November 06, 2019 Category: Will Contests, Trust Disputes & Probate Administration
By Attorney Kenneth F. Silver
A few weeks ago, I posted a blog about how one cannot keep a will secret postmortem. But the same issue also comes up often with respect to trusts. The answer this time is a bit more nuanced. Just like a will, a revocable trust may be kept secret so long as the settlor of the trust is still alive. Once the settlor dies, the document becomes irrevocable and the rules discussed below become effective.
Under Section 7814 of the Michigan Trust Code, after the settlor dies, a trustee has an obligation to provide beneficiaries with certain information about the trust. But this information does not have to be provided to anybody else. Specifically, a trustee has an obligation to provide the beneficiaries with the trustee’s contact information and the existence of the trust. But the trustee does not have to provide a beneficiary with a copy of the entire trust. The information is only required to be given to, what are referred to in the statute as, “qualified beneficiaries”. These are people identified (in very simple terms) as first and second in line in accordance with the terms of the trust. Everyone else can be shut out, even family members.

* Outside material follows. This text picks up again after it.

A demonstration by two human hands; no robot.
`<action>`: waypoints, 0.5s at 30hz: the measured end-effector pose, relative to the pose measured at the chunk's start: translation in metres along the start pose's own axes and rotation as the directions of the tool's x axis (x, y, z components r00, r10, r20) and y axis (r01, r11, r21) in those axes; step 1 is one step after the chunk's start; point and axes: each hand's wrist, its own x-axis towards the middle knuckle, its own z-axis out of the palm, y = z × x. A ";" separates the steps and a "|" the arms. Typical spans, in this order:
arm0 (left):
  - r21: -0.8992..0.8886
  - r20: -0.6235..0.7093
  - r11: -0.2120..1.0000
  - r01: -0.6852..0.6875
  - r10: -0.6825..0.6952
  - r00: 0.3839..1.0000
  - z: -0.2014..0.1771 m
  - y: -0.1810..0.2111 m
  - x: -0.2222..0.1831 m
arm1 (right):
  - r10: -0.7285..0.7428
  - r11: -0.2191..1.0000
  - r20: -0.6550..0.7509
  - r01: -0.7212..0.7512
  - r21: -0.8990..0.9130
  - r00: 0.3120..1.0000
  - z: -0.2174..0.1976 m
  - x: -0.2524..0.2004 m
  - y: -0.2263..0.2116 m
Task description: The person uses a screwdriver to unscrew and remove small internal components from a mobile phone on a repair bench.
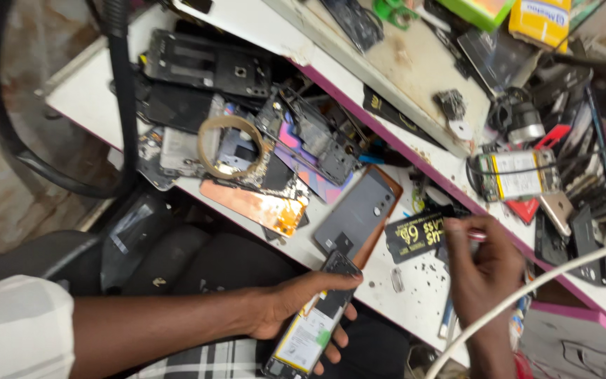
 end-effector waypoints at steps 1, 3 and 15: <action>0.011 -0.008 1.000 -0.010 0.010 1.000 -0.001 0.001 -0.002 | -0.005 1.000 -0.045 0.005 0.012 0.999 -0.002 0.005 -0.005; 0.037 -0.016 0.999 -0.022 0.023 1.000 -0.001 0.002 -0.004 | -0.097 0.994 -0.062 0.093 -0.062 0.993 -0.006 0.017 -0.012; 0.034 -0.032 0.999 -0.002 0.003 0.999 -0.003 0.003 -0.001 | -0.290 0.820 -0.078 0.206 -0.534 0.954 0.023 0.122 -0.054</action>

The provision in the statute that says a trustee only has the obligation to provide “a copy of the terms of the trust that describe or affect the trust beneficiary’s interest and relevant information about trust property” allows the trustee to keep the balance of the document secret. I am not suggesting that the trust document should be kept private, but the statute does provide limitations on required disclosures. It is up to the trustee to decide whether to disclose more than the statute requires. It is very common for family members to threaten litigation just to obtain a full copy of the document. It is also very common for trustees to deny providing full copies of the trust document because “that is what the settlor wanted”. However, it should be noted that 19 times out of 20, the court will require the entire document to be provided anyway.

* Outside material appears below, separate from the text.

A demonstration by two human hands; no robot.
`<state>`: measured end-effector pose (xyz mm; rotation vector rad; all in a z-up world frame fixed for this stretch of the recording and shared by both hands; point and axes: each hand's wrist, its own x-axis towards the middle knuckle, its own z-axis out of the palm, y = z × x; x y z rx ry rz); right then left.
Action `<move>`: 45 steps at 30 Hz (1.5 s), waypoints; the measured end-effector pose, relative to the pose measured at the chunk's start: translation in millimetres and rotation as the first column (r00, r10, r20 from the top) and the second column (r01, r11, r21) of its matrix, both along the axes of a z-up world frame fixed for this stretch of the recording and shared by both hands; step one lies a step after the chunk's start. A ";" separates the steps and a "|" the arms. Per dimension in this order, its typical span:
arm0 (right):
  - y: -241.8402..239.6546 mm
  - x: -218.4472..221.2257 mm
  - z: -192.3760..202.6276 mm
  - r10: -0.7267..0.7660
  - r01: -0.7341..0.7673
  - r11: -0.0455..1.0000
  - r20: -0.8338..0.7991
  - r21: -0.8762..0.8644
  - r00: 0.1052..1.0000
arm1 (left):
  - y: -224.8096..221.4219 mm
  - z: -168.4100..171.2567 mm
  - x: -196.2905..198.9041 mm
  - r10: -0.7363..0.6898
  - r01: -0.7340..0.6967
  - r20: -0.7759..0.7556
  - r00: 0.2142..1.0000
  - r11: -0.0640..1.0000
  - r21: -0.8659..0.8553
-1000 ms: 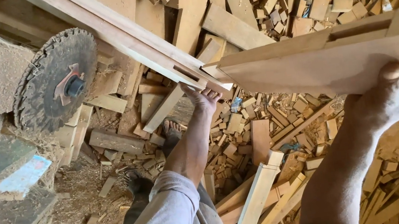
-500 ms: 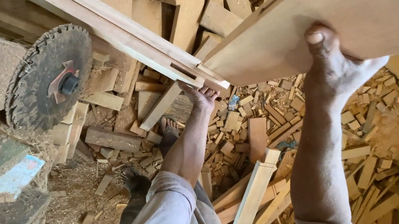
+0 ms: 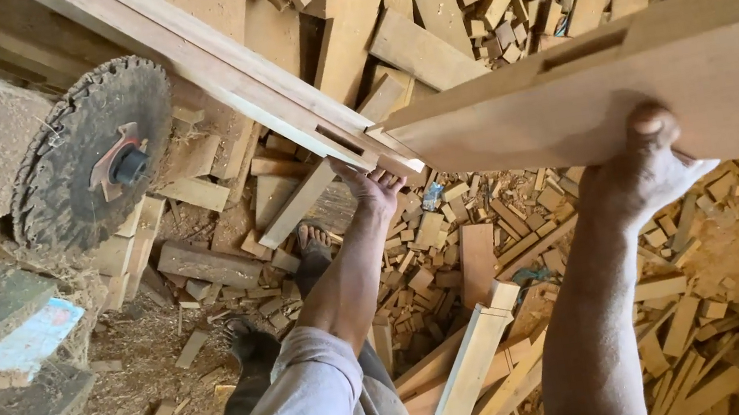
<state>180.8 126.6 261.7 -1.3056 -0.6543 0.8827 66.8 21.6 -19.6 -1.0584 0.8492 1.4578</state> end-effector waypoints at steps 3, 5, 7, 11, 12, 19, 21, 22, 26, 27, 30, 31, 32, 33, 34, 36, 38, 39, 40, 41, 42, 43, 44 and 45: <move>-1.6 20.8 -20.3 -0.069 0.065 0.995 0.053 0.074 0.996 | 0.0 0.1 2.7 0.010 -0.010 0.005 1.000 1.000 -0.012; -7.9 10.9 -18.2 0.072 -0.095 0.990 0.208 0.104 0.975 | 6.8 2.3 1.7 0.013 -0.013 -0.003 1.000 1.000 -0.014; -3.5 13.7 -49.1 0.164 -0.184 0.965 0.118 0.188 0.979 | 8.6 5.6 0.0 0.015 -0.015 -0.012 1.000 1.000 -0.008; -14.6 -41.8 -16.2 0.364 -0.525 0.746 0.409 0.410 0.837 | 15.2 11.2 -2.9 0.001 -0.001 -0.013 1.000 1.000 0.006; -13.5 -34.8 -14.1 0.359 -0.524 0.744 0.413 0.414 0.837 | 18.0 13.6 -1.5 -0.001 0.001 -0.011 1.000 1.000 0.014; -8.1 -4.2 25.9 0.215 -0.208 0.940 0.003 0.271 0.977 | 38.2 19.8 -0.6 0.045 -0.046 0.009 0.999 0.999 0.025; -7.3 -9.4 35.5 0.165 -0.158 0.953 -0.007 0.260 0.986 | 43.8 20.5 -1.9 0.050 -0.050 0.008 0.999 0.998 0.023; -7.6 -11.2 41.5 0.085 -0.078 0.967 -0.017 0.242 0.996 | 45.7 21.2 -1.7 0.052 -0.052 0.010 0.999 0.998 0.020; -3.0 -56.4 84.7 -0.075 0.075 0.997 -0.028 0.032 0.997 | 49.7 28.8 -0.4 0.025 -0.026 0.020 0.999 0.999 0.032; 3.8 -48.5 71.5 -0.086 0.088 0.995 -0.034 0.049 0.996 | 50.2 32.7 -1.3 0.012 -0.013 0.015 1.000 0.999 0.049; 10.3 -36.4 44.4 0.209 -0.150 0.969 -0.332 0.194 0.920 | 38.2 40.8 -1.7 -0.001 0.001 0.012 1.000 0.998 0.061; 6.1 -39.2 46.3 0.188 -0.188 0.977 0.007 0.101 0.982 | 37.1 42.7 -1.6 -0.007 0.006 0.013 1.000 0.998 0.062; 5.6 -47.2 46.9 0.184 -0.197 0.980 0.337 0.007 0.923 | 40.8 43.6 -8.7 -0.003 0.003 0.004 1.000 0.998 0.069; 1.7 -60.3 68.0 0.185 -0.201 0.979 0.328 0.017 0.927 | 45.7 45.1 -13.0 0.001 -0.001 -0.008 1.000 0.997 0.078; -4.4 -70.7 89.3 0.157 -0.167 0.984 0.142 0.064 0.977 | 45.3 46.7 -12.2 0.005 -0.005 -0.008 1.000 0.997 0.074; -11.3 -57.3 96.2 0.138 -0.132 0.986 -0.052 0.101 0.989 | 43.1 48.5 -10.2 0.018 -0.018 -0.008 1.000 0.997 0.069; -10.1 -9.1 69.5 0.467 -0.535 0.769 0.264 0.350 0.844 | 42.4 51.0 -6.3 0.036 -0.035 -0.002 0.999 0.997 0.067; -14.4 -2.1 68.6 0.473 -0.541 0.764 0.265 0.352 0.840 | 43.7 51.9 -6.4 0.044 -0.044 -0.002 0.999 0.997 0.069; -18.9 5.2 67.4 0.430 -0.515 0.782 0.296 0.351 0.853 | 43.4 52.4 -6.3 0.055 -0.055 0.002 0.998 0.996 0.067; -23.4 13.0 66.1 0.385 -0.489 0.798 0.326 0.351 0.863 | 43.0 53.0 -5.6 0.067 -0.067 0.005 0.998 0.996 0.065; -20.6 1.7 70.2 0.393 -0.495 0.793 0.322 0.355 0.861 | 40.8 53.1 -6.4 0.077 -0.076 0.001 0.997 0.995 0.066; -17.5 -8.7 74.4 0.239 -0.304 0.901 0.232 0.308 0.943 | 39.2 53.2 -6.2 0.087 -0.086 -0.001 0.996 0.994 0.067; -15.9 -17.2 78.4 0.053 -0.090 0.965 0.152 0.245 0.987 | 35.7 53.3 -4.9 0.090 -0.089 -0.005 0.996 0.994 0.063; -13.4 -44.7 91.5 0.057 -0.091 0.966 0.146 0.243 0.988 | 38.7 52.0 -9.9 0.093 -0.092 -0.012 0.996 0.994 0.060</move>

The bottom line is that you can only keep a trust secret from those who will not benefit from the trust. If one is a family member and has been dis-inherited, then that person has also been dis-inherited from the right to information. None of this applies to a situation where there are allegations of undue influence, lack of capacity to sign the trust or some other allegation that, if true, would cause the document to be set aside. So, the answer to whether you can keep a trust secret is “yes”, but it depends on what information is being withheld and from whom it is being withheld.